__WHAT THE TASK REQUIRES__
Answer with the number of lines in the listing below that contain the word "cardboard", and nothing else.
┌──
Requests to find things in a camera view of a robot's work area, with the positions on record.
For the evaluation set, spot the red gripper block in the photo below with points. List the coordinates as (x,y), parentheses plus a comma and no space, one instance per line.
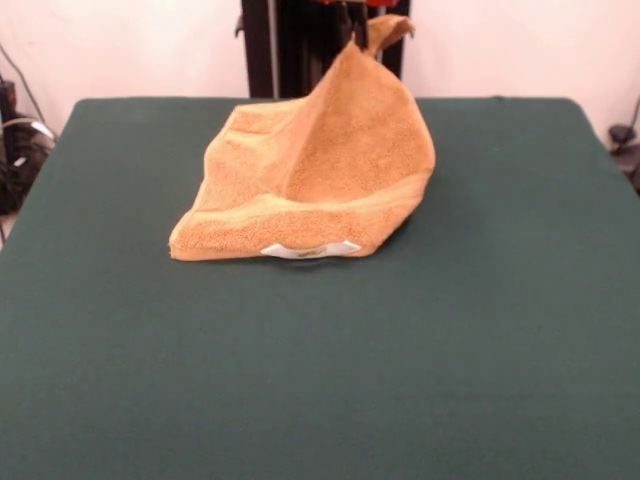
(380,2)

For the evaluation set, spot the orange-tan terry towel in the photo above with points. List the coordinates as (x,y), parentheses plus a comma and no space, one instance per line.
(350,150)

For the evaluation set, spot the black plug adapter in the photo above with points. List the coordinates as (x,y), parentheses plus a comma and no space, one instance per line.
(620,134)

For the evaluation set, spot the dark green table cloth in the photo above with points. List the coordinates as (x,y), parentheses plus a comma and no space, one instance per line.
(200,350)

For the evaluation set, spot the black wall plug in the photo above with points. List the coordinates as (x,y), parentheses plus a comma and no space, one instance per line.
(7,95)

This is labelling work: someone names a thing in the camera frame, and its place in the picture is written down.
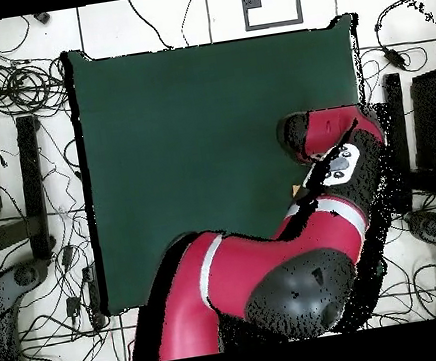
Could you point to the grey square frame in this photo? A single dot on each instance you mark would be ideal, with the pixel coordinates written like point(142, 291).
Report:
point(274, 23)

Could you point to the black power strip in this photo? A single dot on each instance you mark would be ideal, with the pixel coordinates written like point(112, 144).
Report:
point(93, 296)

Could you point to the person's foot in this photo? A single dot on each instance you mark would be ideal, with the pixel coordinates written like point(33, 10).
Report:
point(42, 17)

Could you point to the black power adapter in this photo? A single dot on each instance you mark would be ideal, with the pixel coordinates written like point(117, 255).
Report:
point(394, 58)

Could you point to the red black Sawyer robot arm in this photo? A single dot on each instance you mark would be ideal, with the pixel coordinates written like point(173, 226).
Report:
point(256, 276)

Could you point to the tan terry towel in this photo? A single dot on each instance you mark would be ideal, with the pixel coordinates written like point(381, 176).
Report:
point(296, 189)

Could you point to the dark green table cloth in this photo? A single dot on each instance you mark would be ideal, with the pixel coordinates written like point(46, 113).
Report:
point(158, 157)

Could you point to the black stand base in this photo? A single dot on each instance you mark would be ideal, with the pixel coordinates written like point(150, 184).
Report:
point(397, 121)
point(31, 176)

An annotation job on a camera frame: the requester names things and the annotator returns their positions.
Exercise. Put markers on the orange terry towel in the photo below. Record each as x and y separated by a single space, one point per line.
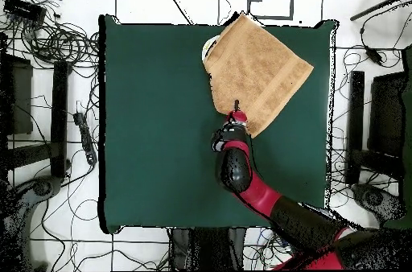
254 69

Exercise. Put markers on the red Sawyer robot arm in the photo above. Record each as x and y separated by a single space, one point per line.
235 169

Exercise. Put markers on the black flat bar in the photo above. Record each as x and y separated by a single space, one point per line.
59 117
355 124

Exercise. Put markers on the dark green table cloth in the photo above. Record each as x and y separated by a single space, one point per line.
154 140

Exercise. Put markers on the black power adapter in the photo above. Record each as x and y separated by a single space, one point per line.
374 56

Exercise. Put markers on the black panel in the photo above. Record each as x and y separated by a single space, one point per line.
19 98
386 114

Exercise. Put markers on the black power strip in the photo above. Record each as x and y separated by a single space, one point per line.
85 136

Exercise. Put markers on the grey chair base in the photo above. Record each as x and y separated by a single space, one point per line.
376 199
35 191

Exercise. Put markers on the black rod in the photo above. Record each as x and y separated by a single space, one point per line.
379 6

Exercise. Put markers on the black rectangular box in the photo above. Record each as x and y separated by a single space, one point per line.
24 9

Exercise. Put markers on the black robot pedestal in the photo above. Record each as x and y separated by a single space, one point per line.
206 246

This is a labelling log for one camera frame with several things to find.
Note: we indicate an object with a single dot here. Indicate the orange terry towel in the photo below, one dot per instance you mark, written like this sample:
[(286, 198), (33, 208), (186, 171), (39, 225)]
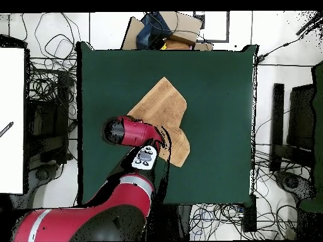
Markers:
[(164, 106)]

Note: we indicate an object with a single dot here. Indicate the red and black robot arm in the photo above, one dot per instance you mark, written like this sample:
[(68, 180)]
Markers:
[(136, 131)]

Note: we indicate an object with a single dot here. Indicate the flat brown cardboard sheet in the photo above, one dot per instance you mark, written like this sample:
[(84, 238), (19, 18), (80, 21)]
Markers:
[(132, 32)]

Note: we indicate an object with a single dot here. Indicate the dark green table cloth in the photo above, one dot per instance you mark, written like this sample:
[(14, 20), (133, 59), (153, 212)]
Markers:
[(214, 151)]

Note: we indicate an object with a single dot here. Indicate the blue garment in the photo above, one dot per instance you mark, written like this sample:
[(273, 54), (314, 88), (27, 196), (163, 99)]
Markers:
[(149, 32)]

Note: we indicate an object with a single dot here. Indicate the brown cardboard box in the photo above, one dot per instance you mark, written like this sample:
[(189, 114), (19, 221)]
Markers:
[(184, 25)]

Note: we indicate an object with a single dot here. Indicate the black equipment stand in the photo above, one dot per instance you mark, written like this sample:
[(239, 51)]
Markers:
[(48, 121)]

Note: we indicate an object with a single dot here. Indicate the black upright bar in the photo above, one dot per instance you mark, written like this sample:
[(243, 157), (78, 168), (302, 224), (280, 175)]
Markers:
[(277, 113)]

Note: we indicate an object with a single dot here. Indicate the black box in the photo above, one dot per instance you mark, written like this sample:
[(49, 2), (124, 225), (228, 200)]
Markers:
[(249, 216)]

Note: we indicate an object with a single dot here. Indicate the white panel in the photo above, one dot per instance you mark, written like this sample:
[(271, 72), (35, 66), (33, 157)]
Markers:
[(11, 113)]

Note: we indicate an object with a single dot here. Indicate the striped black rod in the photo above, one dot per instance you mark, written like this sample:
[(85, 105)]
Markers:
[(7, 129)]

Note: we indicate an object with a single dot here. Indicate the black pedestal leg with foot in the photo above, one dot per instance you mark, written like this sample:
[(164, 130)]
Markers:
[(292, 182), (41, 174)]
└──
__TASK RESULT__
2